- Assignment
Search the data for "ring" and copy every matching line.

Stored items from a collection
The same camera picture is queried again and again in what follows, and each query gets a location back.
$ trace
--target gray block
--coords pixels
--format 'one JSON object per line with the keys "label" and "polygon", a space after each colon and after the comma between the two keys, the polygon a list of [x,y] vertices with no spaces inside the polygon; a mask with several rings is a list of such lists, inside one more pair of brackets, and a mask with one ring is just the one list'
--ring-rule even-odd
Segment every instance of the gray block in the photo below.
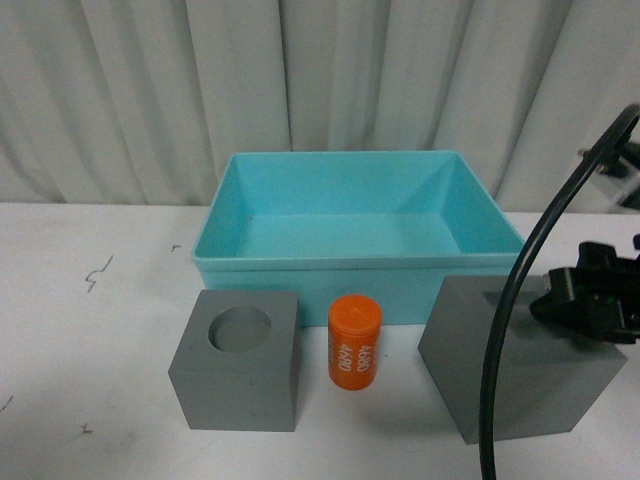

- Task solution
--format 'one JSON object per line with the keys "label" and "polygon", a space after each colon and after the comma between the two keys, the polygon a list of [x,y] vertices with no spaces inside the polygon; a mask with several rings is a list of such lists, inside one more pair of brackets, and a mask with one ring is just the one list'
--ring-rule even-odd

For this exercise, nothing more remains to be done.